WHAT NEEDS TO BE DONE —
An exact copy of the listing is required.

===

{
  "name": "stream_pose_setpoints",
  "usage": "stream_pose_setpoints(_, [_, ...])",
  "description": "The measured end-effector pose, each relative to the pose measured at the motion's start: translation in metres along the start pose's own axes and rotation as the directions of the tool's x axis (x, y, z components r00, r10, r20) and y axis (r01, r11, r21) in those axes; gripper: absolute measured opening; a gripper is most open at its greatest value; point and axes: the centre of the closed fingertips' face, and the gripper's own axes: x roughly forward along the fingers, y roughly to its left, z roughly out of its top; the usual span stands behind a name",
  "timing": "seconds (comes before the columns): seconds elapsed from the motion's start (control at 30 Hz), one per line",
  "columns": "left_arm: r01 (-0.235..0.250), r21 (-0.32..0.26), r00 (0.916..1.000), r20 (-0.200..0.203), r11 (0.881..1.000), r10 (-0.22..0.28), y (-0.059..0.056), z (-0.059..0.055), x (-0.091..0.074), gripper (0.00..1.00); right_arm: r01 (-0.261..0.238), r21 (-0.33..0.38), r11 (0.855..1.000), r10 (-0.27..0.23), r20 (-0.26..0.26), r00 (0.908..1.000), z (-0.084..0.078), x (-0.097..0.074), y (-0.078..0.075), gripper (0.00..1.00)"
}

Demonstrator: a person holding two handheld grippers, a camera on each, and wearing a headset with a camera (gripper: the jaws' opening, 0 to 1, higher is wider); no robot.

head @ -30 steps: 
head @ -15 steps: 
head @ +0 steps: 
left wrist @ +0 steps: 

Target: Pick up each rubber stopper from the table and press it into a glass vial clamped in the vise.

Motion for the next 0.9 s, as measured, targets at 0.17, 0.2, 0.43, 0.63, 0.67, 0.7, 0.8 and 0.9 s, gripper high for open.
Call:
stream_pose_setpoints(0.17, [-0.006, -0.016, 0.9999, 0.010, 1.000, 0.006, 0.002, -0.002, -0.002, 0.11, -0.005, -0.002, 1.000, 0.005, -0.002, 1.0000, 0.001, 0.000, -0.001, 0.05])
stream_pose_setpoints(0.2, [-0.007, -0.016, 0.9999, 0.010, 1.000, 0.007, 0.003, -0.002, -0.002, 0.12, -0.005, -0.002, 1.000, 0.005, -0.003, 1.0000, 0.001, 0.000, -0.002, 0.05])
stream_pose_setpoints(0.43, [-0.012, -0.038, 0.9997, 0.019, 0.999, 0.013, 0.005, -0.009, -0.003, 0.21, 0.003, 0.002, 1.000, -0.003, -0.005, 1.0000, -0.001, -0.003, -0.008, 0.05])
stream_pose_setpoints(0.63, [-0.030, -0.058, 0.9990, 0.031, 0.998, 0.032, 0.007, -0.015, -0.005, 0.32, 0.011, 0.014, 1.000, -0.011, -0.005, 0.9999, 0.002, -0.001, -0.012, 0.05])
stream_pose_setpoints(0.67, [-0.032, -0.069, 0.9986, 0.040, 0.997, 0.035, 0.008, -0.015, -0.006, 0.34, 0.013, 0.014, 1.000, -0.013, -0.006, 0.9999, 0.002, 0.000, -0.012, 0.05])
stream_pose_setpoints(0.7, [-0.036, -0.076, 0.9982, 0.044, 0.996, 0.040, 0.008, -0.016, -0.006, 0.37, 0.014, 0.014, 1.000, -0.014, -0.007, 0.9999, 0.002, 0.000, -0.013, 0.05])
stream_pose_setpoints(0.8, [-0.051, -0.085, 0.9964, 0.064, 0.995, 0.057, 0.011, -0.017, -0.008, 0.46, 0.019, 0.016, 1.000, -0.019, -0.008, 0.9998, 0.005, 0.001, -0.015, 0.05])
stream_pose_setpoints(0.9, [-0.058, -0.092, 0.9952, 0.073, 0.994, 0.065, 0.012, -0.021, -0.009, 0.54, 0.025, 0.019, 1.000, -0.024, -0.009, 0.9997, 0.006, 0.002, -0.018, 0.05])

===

WRITTEN RESPONSE —
{
  "name": "stream_pose_setpoints",
  "usage": "stream_pose_setpoints(_, [_, ...])",
  "description": "The measured end-effector pose, each relative to the pose measured at the motion's start: translation in metres along the start pose's own axes and rotation as the directions of the tool's x axis (x, y, z components r00, r10, r20) and y axis (r01, r11, r21) in those axes; gripper: absolute measured opening; a gripper is most open at its greatest value; point and axes: the centre of the closed fingertips' face, and the gripper's own axes: x roughly forward along the fingers, y roughly to its left, z roughly out of its top; the usual span stands behind a name",
  "timing": "seconds (comes before the columns): seconds elapsed from the motion's start (control at 30 Hz), one per line",
  "columns": "left_arm: r01 (-0.235..0.250), r21 (-0.32..0.26), r00 (0.916..1.000), r20 (-0.200..0.203), r11 (0.881..1.000), r10 (-0.22..0.28), y (-0.059..0.056), z (-0.059..0.055), x (-0.091..0.074), gripper (0.00..1.00); right_arm: r01 (-0.261..0.238), r21 (-0.33..0.38), r11 (0.855..1.000), r10 (-0.27..0.23), r20 (-0.26..0.26), r00 (0.908..1.000), z (-0.084..0.078), x (-0.097..0.074), y (-0.078..0.075), gripper (0.00..1.00)"
}

Demonstrator: a person holding two handheld grippers, a camera on each, and wearing a headset with a camera (gripper: the jaws' opening, 0 to 1, higher is wider); no robot.

head @ -30 steps: 
head @ -15 steps: 
head @ +0 steps: 
left wrist @ +0 steps: 

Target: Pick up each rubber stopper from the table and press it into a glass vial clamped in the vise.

Motion for the next 0.9 s, as measured, targets at 0.17, 0.2, 0.43, 0.63, 0.67, 0.7, 0.8 and 0.9 s, gripper high for open.
Call:
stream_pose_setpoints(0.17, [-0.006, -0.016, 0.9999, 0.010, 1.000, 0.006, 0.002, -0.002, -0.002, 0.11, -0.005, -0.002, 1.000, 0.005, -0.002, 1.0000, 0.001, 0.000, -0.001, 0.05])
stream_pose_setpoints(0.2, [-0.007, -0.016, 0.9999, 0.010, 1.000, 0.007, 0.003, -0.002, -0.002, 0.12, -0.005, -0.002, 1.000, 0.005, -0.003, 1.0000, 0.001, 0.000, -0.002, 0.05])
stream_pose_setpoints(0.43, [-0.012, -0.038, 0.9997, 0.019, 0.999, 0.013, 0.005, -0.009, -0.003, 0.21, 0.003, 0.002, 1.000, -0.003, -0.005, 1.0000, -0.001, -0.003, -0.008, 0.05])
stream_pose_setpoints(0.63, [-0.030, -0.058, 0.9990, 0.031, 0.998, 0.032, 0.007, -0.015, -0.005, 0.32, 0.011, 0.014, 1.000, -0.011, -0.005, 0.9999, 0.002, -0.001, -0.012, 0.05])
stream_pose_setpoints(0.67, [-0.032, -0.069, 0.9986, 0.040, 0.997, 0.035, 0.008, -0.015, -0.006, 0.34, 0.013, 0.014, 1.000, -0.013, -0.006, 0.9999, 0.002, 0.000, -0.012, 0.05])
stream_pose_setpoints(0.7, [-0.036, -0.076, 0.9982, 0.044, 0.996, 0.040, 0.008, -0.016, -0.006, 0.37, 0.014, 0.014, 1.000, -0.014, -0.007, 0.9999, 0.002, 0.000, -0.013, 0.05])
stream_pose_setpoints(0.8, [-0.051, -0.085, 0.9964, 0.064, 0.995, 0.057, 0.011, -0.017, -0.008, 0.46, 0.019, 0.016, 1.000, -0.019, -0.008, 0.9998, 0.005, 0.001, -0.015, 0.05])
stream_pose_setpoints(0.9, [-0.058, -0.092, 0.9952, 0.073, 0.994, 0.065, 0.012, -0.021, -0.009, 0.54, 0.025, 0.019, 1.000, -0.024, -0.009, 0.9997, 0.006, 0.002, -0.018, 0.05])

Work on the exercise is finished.